A trial challenging the government's "No Fly" list began today in a San Francisco federal courtroom. Rahinah Ibrahim, a former Stanford University doctoral student, claims she was mistakenly placed on the list in 2005, and was denied boarding a Hawaii-bound plane from SFO in January of that year.
According to the Mercury News, Ibrahim, a Malaysian national wearing a traditional Muslim hijab, was headed to an academic conference in Kona with her 14-year-old-daughter:
Ibrahim's routine trip to the airport took a detour that day, sending her on a nearly nine-year odyssey through the American court system — and transforming an esteemed architectural scholar into a crusader against the U.S. government's secretive system of each year placing thousands of people, mostly foreigners, on "no-fly" lists targeting suspected terrorists.

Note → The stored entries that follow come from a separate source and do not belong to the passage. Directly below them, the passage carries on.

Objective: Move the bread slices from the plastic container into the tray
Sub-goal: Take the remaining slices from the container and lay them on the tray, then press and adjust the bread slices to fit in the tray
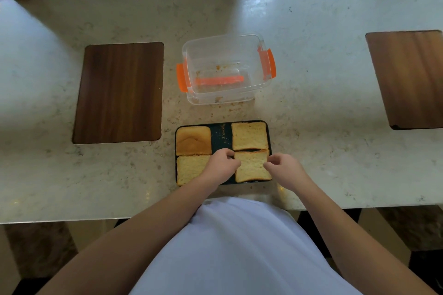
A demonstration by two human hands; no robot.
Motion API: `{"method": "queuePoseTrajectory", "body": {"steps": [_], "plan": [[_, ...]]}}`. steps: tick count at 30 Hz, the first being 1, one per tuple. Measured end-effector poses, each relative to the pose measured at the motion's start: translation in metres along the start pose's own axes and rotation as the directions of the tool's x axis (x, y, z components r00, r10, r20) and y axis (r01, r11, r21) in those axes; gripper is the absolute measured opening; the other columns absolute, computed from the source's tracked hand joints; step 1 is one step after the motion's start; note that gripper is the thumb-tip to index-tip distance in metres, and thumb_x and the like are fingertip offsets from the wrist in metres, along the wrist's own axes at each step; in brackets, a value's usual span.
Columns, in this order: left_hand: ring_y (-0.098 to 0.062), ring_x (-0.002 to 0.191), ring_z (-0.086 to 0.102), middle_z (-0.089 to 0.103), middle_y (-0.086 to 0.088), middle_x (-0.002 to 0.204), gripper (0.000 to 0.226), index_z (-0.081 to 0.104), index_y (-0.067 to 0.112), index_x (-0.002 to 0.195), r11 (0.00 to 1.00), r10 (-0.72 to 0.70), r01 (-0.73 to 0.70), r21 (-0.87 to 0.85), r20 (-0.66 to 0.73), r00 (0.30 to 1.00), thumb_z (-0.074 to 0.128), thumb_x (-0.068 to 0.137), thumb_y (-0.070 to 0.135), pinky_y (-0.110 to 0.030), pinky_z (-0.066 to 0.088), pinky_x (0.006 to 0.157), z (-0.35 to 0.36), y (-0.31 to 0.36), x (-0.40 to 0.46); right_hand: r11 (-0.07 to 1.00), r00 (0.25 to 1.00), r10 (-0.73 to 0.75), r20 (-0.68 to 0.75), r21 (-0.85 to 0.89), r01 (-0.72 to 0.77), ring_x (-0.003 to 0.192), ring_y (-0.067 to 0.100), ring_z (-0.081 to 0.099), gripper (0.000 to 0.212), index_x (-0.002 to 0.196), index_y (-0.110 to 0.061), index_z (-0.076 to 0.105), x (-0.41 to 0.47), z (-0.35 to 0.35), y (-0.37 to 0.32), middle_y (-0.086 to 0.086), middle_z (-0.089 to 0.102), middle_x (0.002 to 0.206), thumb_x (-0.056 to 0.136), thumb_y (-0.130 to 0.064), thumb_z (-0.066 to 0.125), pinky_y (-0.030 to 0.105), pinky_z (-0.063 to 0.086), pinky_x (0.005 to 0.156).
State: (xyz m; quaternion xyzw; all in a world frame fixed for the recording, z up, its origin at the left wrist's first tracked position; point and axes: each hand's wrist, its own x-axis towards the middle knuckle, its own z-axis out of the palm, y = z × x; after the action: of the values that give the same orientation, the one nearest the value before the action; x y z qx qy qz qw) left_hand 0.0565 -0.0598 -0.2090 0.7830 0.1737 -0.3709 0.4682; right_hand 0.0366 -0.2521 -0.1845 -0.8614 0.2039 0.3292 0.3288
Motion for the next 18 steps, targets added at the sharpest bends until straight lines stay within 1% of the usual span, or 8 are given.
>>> {"method": "queuePoseTrajectory", "body": {"steps": [2,4,6,9,11,13,15,18], "plan": [[-0.021,0.104,0.066,0.060,0.008,0.099,0.052,0.049,0.009,0.145,1.000,-0.006,0.006,0.011,0.000,1.000,0.062,0.094,0.019,-0.042,0.055,0.098,0.000,0.000,-0.002,0.998,1.000,-0.010,-0.004,-0.058,0.009,0.105,0.021,0.064,0.042,0.135,-0.011,0.066,0.000,0.002,-0.002,0.006,0.071,0.128,0.097,-0.029,0.056,0.030,0.046,0.081],[-0.020,0.102,0.066,0.060,0.008,0.099,0.053,0.049,0.011,0.145,1.000,-0.007,0.007,0.031,-0.004,1.000,0.060,0.095,0.022,-0.038,0.055,0.094,0.001,0.000,-0.004,0.996,1.000,-0.017,-0.009,-0.093,0.016,0.089,0.017,0.063,0.037,0.126,-0.012,0.070,0.000,0.003,-0.003,0.006,0.075,0.118,0.097,-0.029,0.055,0.029,0.046,0.071],[-0.019,0.102,0.066,0.061,0.007,0.100,0.054,0.047,0.011,0.147,1.000,-0.007,0.007,0.028,-0.001,1.000,0.059,0.095,0.022,-0.037,0.055,0.093,0.002,0.000,-0.005,0.993,1.000,-0.017,0.003,-0.115,0.017,0.088,0.017,0.062,0.037,0.126,-0.013,0.069,0.001,0.002,-0.004,0.006,0.075,0.117,0.097,-0.031,0.055,0.028,0.045,0.067],[-0.020,0.105,0.065,0.060,0.003,0.106,0.058,0.043,0.009,0.150,0.999,-0.028,0.028,-0.021,0.035,0.999,0.060,0.095,0.022,-0.041,0.055,0.099,-0.001,-0.003,-0.005,0.994,0.999,-0.002,0.051,-0.112,0.008,0.110,0.028,0.068,0.043,0.129,-0.006,0.068,0.003,-0.001,-0.004,0.012,0.072,0.127,0.098,-0.033,0.056,0.036,0.055,0.086],[-0.019,0.103,0.066,0.060,0.002,0.106,0.061,0.039,0.009,0.151,0.997,-0.046,0.050,-0.059,0.062,0.997,0.061,0.096,0.023,-0.036,0.057,0.092,-0.008,-0.004,-0.006,0.996,0.997,0.004,0.079,-0.094,0.003,0.111,0.034,0.069,0.043,0.122,0.000,0.069,0.005,-0.007,-0.004,0.019,0.072,0.124,0.098,-0.033,0.055,0.048,0.057,0.095],[-0.016,0.098,0.067,0.059,0.003,0.105,0.057,0.040,0.010,0.149,0.994,-0.035,0.038,-0.098,0.040,0.999,0.061,0.097,0.023,-0.028,0.058,0.081,-0.023,-0.009,-0.008,0.997,0.997,-0.013,0.074,-0.079,0.018,0.103,0.029,0.069,0.041,0.123,-0.005,0.069,0.008,-0.016,-0.009,0.015,0.074,0.122,0.098,-0.034,0.056,0.043,0.057,0.091],[-0.014,0.095,0.070,0.063,0.001,0.108,0.047,0.048,0.012,0.142,0.993,-0.001,0.000,-0.116,-0.008,1.000,0.060,0.097,0.024,-0.026,0.060,0.078,-0.041,-0.015,-0.011,0.996,0.997,-0.058,0.045,-0.060,0.061,0.105,0.021,0.066,0.040,0.129,-0.012,0.067,0.010,-0.027,-0.017,0.006,0.072,0.124,0.098,-0.037,0.057,0.038,0.054,0.088],[-0.013,0.090,0.072,0.067,-0.002,0.109,0.034,0.055,0.014,0.132,0.991,-0.004,-0.011,-0.136,-0.108,0.994,0.058,0.099,0.022,-0.022,0.058,0.068,-0.069,-0.029,-0.018,0.993,0.991,-0.116,0.066,0.006,0.116,0.105,0.018,0.068,0.039,0.129,-0.015,0.066,0.008,-0.029,-0.031,0.001,0.071,0.120,0.099,-0.040,0.057,0.042,0.057,0.094]]}}
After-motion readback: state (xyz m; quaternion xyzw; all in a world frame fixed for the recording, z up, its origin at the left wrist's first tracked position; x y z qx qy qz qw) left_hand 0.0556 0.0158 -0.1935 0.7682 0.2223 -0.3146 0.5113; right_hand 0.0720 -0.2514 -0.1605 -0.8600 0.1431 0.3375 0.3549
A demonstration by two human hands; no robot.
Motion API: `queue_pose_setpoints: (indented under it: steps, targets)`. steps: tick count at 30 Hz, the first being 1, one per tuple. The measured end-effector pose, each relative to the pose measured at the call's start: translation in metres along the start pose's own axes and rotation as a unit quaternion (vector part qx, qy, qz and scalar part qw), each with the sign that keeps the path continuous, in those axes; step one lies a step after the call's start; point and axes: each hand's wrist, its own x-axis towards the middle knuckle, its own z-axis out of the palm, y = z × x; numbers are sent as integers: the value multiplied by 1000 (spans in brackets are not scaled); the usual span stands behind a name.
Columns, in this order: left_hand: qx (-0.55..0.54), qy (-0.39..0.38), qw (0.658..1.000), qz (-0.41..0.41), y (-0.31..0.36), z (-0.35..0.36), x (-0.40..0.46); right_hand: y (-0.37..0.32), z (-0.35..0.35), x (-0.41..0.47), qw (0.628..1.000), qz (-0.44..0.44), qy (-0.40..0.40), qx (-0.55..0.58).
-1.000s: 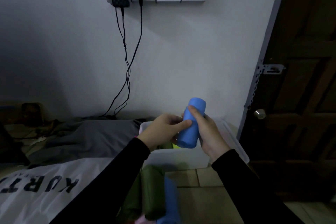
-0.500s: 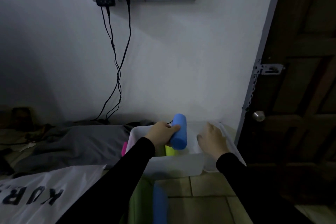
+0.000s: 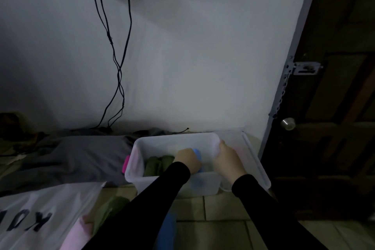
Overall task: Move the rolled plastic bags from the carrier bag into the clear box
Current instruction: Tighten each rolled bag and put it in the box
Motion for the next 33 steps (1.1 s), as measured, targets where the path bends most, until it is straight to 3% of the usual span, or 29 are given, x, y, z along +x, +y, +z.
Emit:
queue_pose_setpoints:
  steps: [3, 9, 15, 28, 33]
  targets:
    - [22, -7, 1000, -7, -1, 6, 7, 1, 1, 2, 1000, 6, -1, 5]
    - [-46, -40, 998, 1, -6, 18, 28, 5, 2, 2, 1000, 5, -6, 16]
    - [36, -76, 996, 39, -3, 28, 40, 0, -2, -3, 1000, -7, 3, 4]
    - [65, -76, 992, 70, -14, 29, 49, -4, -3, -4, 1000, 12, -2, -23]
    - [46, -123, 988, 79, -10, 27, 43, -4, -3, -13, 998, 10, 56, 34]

Ibrahim has disavowed any terrorist connections, yet wound up on such a list. And she has been fighting to clear her name ever since.
Ibrahim sued the U.S. Department of Homeland Security. Several similar lawsuits are currently pending; Ibrahim's is the first to go to trial.
The government has not publicly said why she was added to the list. Government lawyers have argued that a trial poses an unacceptable risk of revealing classified information. Ibrahim has not been allowed to enter the U.S. to testify; instead, her videotaped testimony is being shown to U.S. District Judge William Alsup.
"Dr. Ibrahim is a mother, she's a renowned scholar. She's a Stanford graduate," said Elizabeth Pipkin, Ibrahim's attorney, to KQED's Sara Hossaini. "And she's never been given any reason why she's been denied the right to travel."